__How to complete this task__
Each entry that follows should be set down precisely, with its pictures removed.

__Records contained in a dataset__
^^^^^^^^^^^^^^^^

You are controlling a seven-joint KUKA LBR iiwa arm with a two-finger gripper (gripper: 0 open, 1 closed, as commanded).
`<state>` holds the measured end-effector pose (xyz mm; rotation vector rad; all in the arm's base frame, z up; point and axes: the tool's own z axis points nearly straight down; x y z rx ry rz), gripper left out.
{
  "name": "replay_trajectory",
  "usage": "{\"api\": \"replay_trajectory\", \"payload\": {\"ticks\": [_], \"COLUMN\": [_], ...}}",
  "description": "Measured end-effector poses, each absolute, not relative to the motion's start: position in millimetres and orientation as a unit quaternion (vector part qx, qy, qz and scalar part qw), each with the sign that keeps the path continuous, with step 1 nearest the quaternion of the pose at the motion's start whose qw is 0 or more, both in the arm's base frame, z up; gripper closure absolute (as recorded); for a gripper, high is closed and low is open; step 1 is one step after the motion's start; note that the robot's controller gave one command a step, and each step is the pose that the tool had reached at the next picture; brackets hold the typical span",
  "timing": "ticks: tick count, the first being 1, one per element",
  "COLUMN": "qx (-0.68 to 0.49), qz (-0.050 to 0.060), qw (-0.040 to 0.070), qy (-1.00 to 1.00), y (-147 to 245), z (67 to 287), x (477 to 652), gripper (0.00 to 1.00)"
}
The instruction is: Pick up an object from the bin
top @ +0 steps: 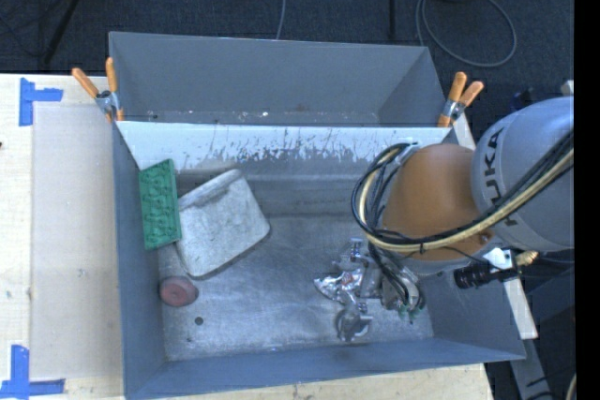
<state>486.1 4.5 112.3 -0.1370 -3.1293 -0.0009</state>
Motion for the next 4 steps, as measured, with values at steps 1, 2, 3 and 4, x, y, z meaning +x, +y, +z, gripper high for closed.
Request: {"api": "replay_trajectory", "payload": {"ticks": [1, 2, 3, 4], "qx": [-0.092, -0.08, -0.08, -0.021], "qz": [0.0, 0.001, 0.0, 0.0], "qw": [-0.001, 0.0, 0.0, -0.004], "qy": [-0.996, -0.997, -0.997, -1.0], "y": [10.1, -30.4, -28.6, -34.5], "z": [70.6, 75.5, 75.8, 222.7], "x": [496.8, 497.0, 497.0, 519.6], "gripper": [0.0, 0.0, 1.0, 1.0]}}
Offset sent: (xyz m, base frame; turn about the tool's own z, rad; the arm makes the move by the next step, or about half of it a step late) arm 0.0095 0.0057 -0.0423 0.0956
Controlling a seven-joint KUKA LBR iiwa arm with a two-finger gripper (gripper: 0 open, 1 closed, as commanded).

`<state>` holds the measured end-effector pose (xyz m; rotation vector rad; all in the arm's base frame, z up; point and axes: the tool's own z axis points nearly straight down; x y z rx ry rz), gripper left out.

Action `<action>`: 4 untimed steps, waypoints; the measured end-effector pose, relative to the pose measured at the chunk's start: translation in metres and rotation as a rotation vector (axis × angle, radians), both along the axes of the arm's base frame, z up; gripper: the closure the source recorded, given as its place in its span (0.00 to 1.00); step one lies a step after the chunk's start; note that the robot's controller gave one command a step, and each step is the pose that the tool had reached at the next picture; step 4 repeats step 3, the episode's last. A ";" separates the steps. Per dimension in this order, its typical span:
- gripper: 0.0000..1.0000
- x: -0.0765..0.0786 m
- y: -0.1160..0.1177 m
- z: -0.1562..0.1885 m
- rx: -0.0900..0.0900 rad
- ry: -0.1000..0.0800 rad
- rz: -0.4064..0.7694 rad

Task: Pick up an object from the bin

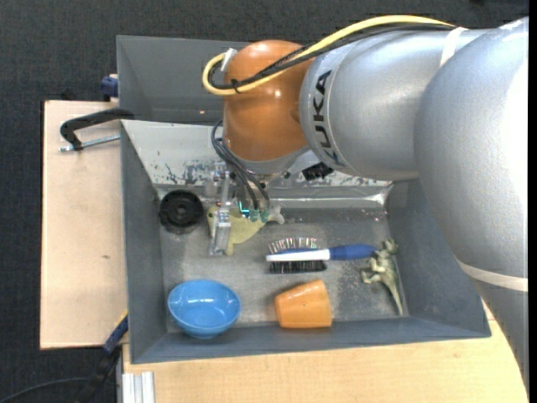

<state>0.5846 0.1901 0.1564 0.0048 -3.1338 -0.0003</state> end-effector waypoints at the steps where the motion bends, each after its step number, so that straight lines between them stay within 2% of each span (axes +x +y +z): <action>1: 0.00 0.006 0.005 -0.087 0.000 -0.009 -0.121; 2: 1.00 0.006 0.005 -0.085 0.002 -0.010 -0.122; 3: 1.00 0.001 0.008 0.049 0.005 -0.021 -0.083; 4: 1.00 0.001 0.008 0.049 0.005 -0.021 -0.083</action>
Offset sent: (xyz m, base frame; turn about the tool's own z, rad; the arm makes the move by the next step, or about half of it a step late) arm 0.0050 0.0043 -0.0864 0.1210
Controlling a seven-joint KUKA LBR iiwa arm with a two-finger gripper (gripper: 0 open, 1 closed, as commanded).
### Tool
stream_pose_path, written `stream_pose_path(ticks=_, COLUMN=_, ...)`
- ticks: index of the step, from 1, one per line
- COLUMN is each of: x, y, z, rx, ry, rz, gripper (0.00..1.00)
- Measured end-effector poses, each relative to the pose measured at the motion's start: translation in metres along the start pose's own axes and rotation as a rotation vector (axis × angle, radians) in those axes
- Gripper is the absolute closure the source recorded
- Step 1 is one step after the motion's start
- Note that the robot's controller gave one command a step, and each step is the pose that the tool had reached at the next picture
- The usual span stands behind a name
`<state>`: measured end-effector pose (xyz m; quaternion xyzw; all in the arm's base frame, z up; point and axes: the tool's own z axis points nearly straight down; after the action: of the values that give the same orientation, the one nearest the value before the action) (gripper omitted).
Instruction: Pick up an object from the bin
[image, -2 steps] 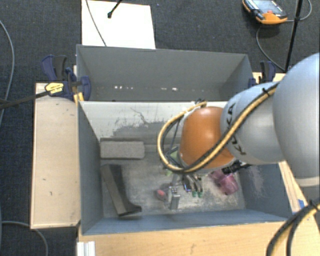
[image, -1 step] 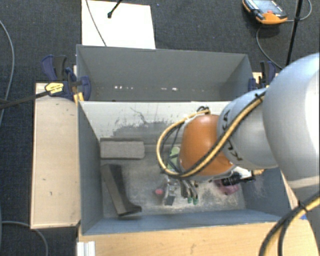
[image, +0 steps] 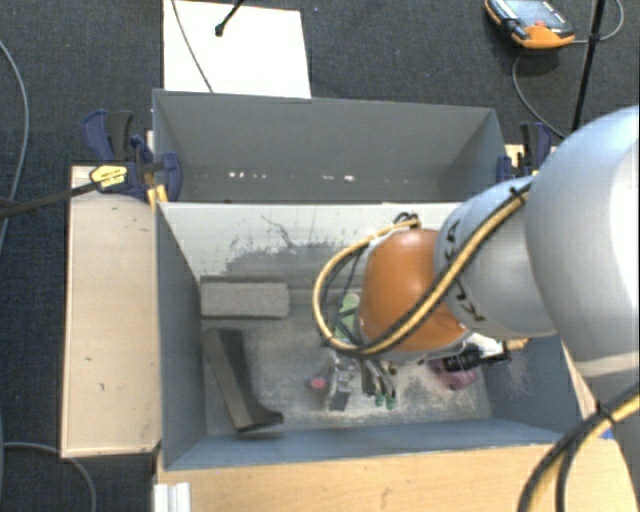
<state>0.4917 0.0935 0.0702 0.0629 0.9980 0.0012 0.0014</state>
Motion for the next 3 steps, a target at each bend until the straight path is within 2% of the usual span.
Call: stream_pose_path(ticks=3, x=0.001, y=0.0, z=-0.015, rx=0.0, ry=0.002, rz=0.002, gripper=1.0)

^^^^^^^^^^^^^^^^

__Problem solution__
You are controlling a seven-joint KUKA LBR iiwa arm with a two-finger gripper (gripper: 0 open, 1 closed, as commanded).
`<state>` holds the measured end-effector pose (xyz mm; rotation vector rad; all in the arm's base frame, z up; point and axes: the tool's own z axis points nearly straight down; x y z rx ry rz), gripper left out.
{
  "name": "replay_trajectory",
  "usage": "{\"api\": \"replay_trajectory\", \"payload\": {\"ticks\": [_], \"COLUMN\": [_], ...}}",
  "description": "Measured end-effector poses, each absolute, not relative to the motion's start: position in millimetres and orientation as a unit quaternion (vector part qx, qy, qz and scalar part qw), each with the sign that keeps the path continuous, with step 1 nearest the quaternion of the pose at the motion's start whose qw is 0 or more, both in the arm's base frame, z up; gripper closure absolute (as recorded); for a gripper, high is closed and low is open; step 1 is one step after the motion's start; note that the robot's controller gave one command a step, and each step is the pose that the tool had reached at the next picture; brackets hold the typical span",
  "timing": "ticks: tick count, the first being 1, one per element",
  "COLUMN": "qx (-0.68 to 0.49), qz (-0.050 to 0.060), qw (-0.040 to 0.070), qy (-1.00 to 1.00), y (-147 to 245), z (67 to 287), x (477 to 652), gripper (0.00 to 1.00)"
}
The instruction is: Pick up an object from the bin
top @ +0 steps: 
<state>486.1 4.5 112.3 -0.1370 -3.1293 -0.0009</state>
Motion for the next 4 steps, as measured, with values at steps 1, 2, 3 and 4, x, y, z meaning +x, +y, +z, gripper high for closed.
Request: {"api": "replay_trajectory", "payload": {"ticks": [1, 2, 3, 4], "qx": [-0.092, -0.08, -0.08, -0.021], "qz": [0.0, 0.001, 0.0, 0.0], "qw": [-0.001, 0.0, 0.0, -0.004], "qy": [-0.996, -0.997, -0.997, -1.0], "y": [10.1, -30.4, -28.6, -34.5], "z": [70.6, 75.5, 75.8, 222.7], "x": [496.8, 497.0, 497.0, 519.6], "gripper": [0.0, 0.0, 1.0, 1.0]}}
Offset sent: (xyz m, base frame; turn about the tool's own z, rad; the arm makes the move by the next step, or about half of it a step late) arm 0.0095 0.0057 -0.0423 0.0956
Controlling a seven-joint KUKA LBR iiwa arm with a two-finger gripper (gripper: 0 open, 1 closed, as commanded).

`<state>` holds the measured end-effector pose (xyz m; rotation vector rad; all in the arm's base frame, z up; point and axes: the tool's own z axis points nearly straight down; x y z rx ry rz), gripper left out.

Action `<action>`: 4 untimed steps, waypoints; the measured end-effector pose, relative to the pose measured at the chunk's start: translation in metres and rotation as a rotation vector (axis × angle, radians), both along the axes of the arm's base frame, z up; gripper: the closure the source recorded, given as its place in its span (0.00 to 1.00); step one lies a step after the chunk's start; note that the robot's controller gave one command a step, and each step is the pose that the tool had reached at the next picture; step 4 repeats step 3, the episode's last. A ";" separates the steps. Per dimension in this order, its typical span:
- gripper: 0.0000..1.0000
- x: -0.0765..0.0786 m
- y: -0.1160..0.1177 m
- z: -0.1562..0.1885 m
- rx: -0.0900..0.0900 rad
- ry: -0.1000..0.0800 rad
- rz: -0.4064..0.7694 rad

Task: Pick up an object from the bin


<state>0.5846 0.1901 0.1564 0.0048 -3.1338 -0.0003</state> end-effector waypoints at the steps where the motion bends, each after its step number, so that straight lines between them stay within 2% of each span (axes +x +y +z): <action>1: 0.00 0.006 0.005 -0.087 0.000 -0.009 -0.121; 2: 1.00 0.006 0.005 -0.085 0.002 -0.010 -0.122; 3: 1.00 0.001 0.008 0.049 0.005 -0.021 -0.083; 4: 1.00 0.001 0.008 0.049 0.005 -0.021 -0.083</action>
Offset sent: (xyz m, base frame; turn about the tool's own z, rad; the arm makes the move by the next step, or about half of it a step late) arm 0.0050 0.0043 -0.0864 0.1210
Controlling a seven-joint KUKA LBR iiwa arm with a two-finger gripper (gripper: 0 open, 1 closed, as commanded).
### Tool
stream_pose_path, written `stream_pose_path(ticks=_, COLUMN=_, ...)`
- ticks: index of the step, from 1, one per line
- COLUMN is each of: x, y, z, rx, ry, rz, gripper (0.00..1.00)
- Measured end-effector poses, each relative to the pose measured at the motion's start: translation in metres along the start pose's own axes and rotation as a rotation vector (axis × angle, radians) in those axes
- Gripper is the absolute closure the source recorded
- Step 1 is one step after the motion's start
- Note that the robot's controller gave one command a step, and each step is the pose that the tool had reached at the next picture
- The usual span stands behind a name
`<state>`: measured end-effector pose (xyz m; quaternion xyzw; all in the arm's base frame, z up; point and axes: the tool's own z axis points nearly straight down; after the action: of the values that give the same orientation, the one nearest the value before the action) (gripper omitted).
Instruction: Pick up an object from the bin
[image, -2 steps] 
[image, -1 step] 
[image, +0 steps] 
<state>0.4917 0.0935 0.0702 0.0629 0.9980 0.0012 0.0014</state>
Motion for the next 3 steps, a target at each bend until the straight path is within 2% of the usual span.
Call: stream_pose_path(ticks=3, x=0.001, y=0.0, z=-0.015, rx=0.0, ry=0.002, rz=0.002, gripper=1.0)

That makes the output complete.